D'inspiration belge, le "code de la rue" a pour objectif d'obtenir un "meilleur partage de la rue" entre les différents usagers et de "réaffirmer les droits et devoirs de chacun".
Les dix membres de ce comité, mené par Monique Giroud, présidente de la Fédération des usagers de la bicyclette, devraient notamment réfléchir sur un "principe général de prudence" établissant la responsabilité de l'usager le plus fort par rapport au plus vulnérable, c'est-à-dire de l'automobiliste envers le cycliste ou de ce dernier envers le piéton.
Il pourrait aussi proposer la création de "zones de rencontre", un espace urbain limité à 20 km/h dans lequel les piétons seraient prioritaires. Par ailleurs, les rues à sens unique pourraient devenir accessibles aux cyclistes circulant à contre-sens. Le comité devrait présenter ses premières recommandations en 2007.
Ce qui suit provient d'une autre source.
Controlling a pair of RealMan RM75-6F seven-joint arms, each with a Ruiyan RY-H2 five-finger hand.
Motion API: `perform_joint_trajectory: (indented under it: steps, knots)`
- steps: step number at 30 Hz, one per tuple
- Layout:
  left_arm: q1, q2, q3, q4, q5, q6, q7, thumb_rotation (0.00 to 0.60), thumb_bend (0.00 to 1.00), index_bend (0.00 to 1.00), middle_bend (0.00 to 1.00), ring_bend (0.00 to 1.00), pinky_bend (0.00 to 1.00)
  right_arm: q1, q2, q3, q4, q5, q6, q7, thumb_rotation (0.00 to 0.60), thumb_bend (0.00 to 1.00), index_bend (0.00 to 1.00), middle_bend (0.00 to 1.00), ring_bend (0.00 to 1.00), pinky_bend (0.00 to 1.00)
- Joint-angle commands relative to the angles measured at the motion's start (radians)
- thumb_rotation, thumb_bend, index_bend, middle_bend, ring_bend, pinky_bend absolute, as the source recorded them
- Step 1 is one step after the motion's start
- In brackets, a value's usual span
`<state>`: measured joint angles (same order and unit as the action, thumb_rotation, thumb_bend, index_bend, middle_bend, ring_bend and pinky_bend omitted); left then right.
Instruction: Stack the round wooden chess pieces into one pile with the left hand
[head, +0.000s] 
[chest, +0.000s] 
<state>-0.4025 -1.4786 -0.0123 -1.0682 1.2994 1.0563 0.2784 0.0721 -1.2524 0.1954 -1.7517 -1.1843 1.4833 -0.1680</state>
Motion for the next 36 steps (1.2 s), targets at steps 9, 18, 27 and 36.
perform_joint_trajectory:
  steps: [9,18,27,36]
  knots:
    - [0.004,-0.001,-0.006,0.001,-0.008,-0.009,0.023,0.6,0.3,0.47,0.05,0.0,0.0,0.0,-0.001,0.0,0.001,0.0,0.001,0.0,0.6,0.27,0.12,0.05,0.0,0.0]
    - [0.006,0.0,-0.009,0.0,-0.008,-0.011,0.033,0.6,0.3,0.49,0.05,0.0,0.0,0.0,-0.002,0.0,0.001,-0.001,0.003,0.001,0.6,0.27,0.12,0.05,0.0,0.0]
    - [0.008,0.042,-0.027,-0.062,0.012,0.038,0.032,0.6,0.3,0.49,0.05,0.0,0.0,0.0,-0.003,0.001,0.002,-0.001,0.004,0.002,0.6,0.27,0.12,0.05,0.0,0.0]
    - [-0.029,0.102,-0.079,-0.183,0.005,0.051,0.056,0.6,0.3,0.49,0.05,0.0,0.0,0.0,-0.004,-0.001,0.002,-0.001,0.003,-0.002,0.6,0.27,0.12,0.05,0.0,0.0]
Ces règles, qui devraient être intégrées au code de la route, ont notamment un objectif de sécurité routière. En 2004, les piétons et les cyclistes ont été impliqués dans 30 % des accidents corporels selon le ministère des transports.
Le "M. Vélo", lui, devra favoriser le développement en ville des "modes doux". Il est chargé de recenser les expériences françaises ou étrangères et de proposer des dispositions pour l'amélioration de la sécurité des cyclistes, le développement des voies réservées ou les utilisations plus sportives du vélo. Il devra également élaborer un plan d'actions pluriannuel en deux étapes. La première s'achèvera au printemps 2007.